Prime Minister Keir Starmer has taken aim at Reform UK leader Nigel Farage and his perceived push to divide the United Kingdom.
Speaking at the Labour Party Conference in Liverpool on Tuesday (30 September), Starmer questioned Farage’s motives and whether he really did plan to put the country first.
“When was the last time you heard Nigel Farage say anything positive about Britain’s future? He can’t.
“He doesn’t like Britain, doesn’t believe in Britain, wants you to doubt it as much as he does, and so he resorts to grievance. They all do.”
Speaking more broadly on Reform, Starmer said that right-leaning parties in the UK were determined to push division.
“Do they want to serve our country – all of it. Our beautiful, tolerant, diverse country, every region, nation, and city, or do they just want to stir the pot of division? Because that’s what works for their interests,” he said.
Starmer also took shots at the Conservative Party and the SNP, who he said didn’t really want to fix the country’s problems and renew Britain.

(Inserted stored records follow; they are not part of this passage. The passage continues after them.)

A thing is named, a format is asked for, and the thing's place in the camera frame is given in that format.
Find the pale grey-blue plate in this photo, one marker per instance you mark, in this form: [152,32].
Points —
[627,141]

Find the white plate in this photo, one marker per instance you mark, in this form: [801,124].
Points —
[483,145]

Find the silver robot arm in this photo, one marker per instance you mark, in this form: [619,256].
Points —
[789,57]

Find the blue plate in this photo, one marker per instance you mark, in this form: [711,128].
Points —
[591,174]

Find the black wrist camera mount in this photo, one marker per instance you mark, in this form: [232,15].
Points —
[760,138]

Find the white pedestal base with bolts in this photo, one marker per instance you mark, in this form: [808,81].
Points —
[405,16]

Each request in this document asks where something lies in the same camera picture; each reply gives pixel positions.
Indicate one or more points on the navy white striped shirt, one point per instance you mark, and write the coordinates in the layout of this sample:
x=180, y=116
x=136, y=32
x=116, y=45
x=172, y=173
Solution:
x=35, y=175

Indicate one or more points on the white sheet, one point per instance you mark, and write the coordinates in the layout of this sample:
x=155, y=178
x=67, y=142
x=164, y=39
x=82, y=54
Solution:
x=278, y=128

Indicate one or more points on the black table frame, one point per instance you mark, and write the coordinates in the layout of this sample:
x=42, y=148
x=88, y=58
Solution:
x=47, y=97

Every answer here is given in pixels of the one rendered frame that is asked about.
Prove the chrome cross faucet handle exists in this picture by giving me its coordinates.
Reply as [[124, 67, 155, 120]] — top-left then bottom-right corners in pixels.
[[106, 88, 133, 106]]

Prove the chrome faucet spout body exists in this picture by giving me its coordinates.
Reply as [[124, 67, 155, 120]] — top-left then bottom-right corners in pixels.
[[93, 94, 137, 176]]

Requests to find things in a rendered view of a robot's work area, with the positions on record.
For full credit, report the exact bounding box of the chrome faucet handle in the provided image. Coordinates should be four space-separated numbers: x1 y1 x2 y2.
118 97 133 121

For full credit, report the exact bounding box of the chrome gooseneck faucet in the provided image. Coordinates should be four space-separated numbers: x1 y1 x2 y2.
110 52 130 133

“Or – as we’ve seen time and again, whether it’s the SNP, the extremes of the left, or Reform and the Tories now. Do they actually want Britain to fail?”
Send Reform packing
Starmer’s comments come after Health Secretary Wes Streeting said that Labour will ‘send Farage packing’ at the next general election, calling the leader of Reform UK a ‘snake-oil salesman’.
“Be in no doubt. It’s not the reform [Farage] is offering. It’s a retreat,” Streeting said.
“He says we can’t afford in this century the National Health Service we could afford in the last. Well, if that’s the fight Farage wants, I say, bring it on.”
“If you earn less than £60,000 a year and came from abroad, Farage wants you gone – the doctors, the porters, the nurses, the people who care for us in our hour of need and kept this country going when everything else stopped – tearing families apart, our friends, our neighbours,” he said.
Streeting addressed people in this group directly, especially acknowledging their contribution to the NHS and healthcare in the UK. He said that while Farage was saying to those immigrants working in the health service they must ‘go home’, Labour believes they are home.
“I’ve got your back. We’ve got your back, and at the next election, we’ll send Farage packing,” Streeting said.